Some balls are distinctive, others are not. It doesn’t really matter how large they are. What counts is what kind of package they come in.
Some of our most delightful charter guests were Dan and Joellen Hagge who started chartering with us in 1968 on Avenir, our first boat. We hit it off right from the start and have been close friends ever since.
Dan was a punster and sipped from a coke can laced with Mount Gay all day long. The later the day, the funnier he got, although there were a lot of groans as his puns became more outrageous. Joellen, an energetic go-getter with a passion for adventure, went to great lengths to snorkel in new places and to collect shells. Being related to a famous conchologist, she was astute and knowledgeable. It was up and at ‘em from the first day and we were eager to learn from both of them.

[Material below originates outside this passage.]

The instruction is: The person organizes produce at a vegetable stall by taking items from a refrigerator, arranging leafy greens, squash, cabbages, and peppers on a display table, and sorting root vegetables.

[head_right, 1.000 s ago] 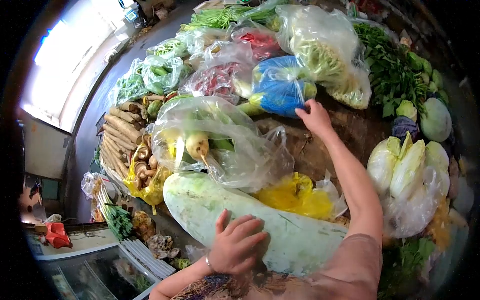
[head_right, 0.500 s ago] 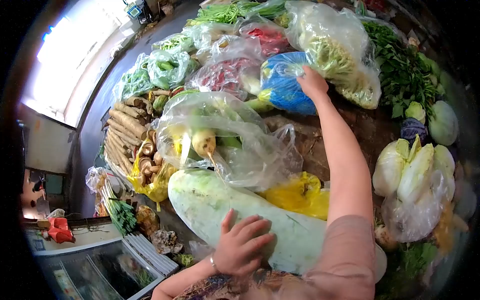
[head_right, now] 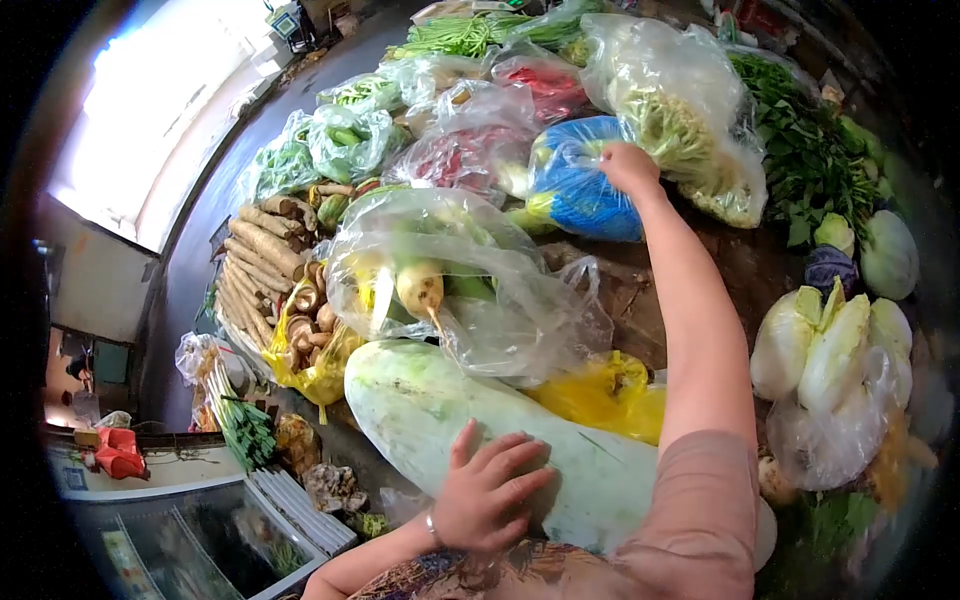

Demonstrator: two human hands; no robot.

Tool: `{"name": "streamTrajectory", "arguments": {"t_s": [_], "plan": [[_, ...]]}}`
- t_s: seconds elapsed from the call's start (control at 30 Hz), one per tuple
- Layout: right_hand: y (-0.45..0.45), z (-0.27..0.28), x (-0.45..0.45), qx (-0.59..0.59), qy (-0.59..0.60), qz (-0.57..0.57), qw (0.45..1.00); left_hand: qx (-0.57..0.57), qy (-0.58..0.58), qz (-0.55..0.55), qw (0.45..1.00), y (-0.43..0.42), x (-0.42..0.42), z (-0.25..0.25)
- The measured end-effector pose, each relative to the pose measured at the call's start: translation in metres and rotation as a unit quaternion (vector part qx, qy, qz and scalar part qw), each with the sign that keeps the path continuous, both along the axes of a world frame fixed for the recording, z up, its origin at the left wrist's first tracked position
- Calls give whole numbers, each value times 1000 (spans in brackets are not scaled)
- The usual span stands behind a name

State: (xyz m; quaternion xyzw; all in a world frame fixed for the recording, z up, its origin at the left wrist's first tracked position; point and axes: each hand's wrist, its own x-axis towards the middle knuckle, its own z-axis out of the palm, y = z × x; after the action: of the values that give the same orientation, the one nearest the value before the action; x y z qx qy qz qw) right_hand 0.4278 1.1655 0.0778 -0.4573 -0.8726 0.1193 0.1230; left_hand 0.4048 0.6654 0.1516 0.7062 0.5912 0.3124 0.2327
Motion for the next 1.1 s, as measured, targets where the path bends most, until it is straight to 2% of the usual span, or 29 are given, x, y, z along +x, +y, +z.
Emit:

We first met Dan and Joellen who were staying then at Drake’s Anchorage on Mosquito Island in Gorda Sound. On one of their charters they took us to the Guana Island Club where they were members. Very exclusive even today—you are politely escorted back to the beach if you should wander above the high water mark. There we enjoyed the facilities including their one-of-a-kind outhouse where you could ensconce yourself and see both the Atlantic Ocean to the north and White Bay to the south.
Anegada was their principal target on our Virgin Islands charters. In 1968 Anegada was still asleep and the Soares family were just starting what would become Neptune’s Treasure, the only bar and restaurant. There was a small pier at the Settlement which was just a collection of houses that could hardly qualify as a “town.” The airport was simply a field with a wind sock and a sign.
Interesting shells were sometimes found on the beach as were the best balls. On one of their previous trips, Joellen unintentionally spent a whole night huddled above the beach on the north side because she had walked too far looking for shells and no one could find her. We were not very familiar with Anegada yet, but we learned from Dan and Joellen that Loblolly Bay had some of the best snorkeling, and where one might find the biggest balls.
The technique was to look under every bush and into every hollow at the highest tidal range above the beach. Dan, Joellen, and I searched among the bushes well ahead of Mike who grumbled loudly that it was silly stumbling around and getting scratched by the thorns. But he came along behind us and checked every bush that we had previously examined. All at once, he let out a loud whoop, stooped down under a bush we had all passed, and lifted up a huge green glass ball encased in beautiful rope work. He had found the grand prize!
Back on the boat having cocktails on deck, Dan looked around the boat and asked Mike where he was going to hang the ball. Mike roared with his great laugh and said, “I’m going to hang it above your bunk so that every time you sit up, you’ll bang your head on it!”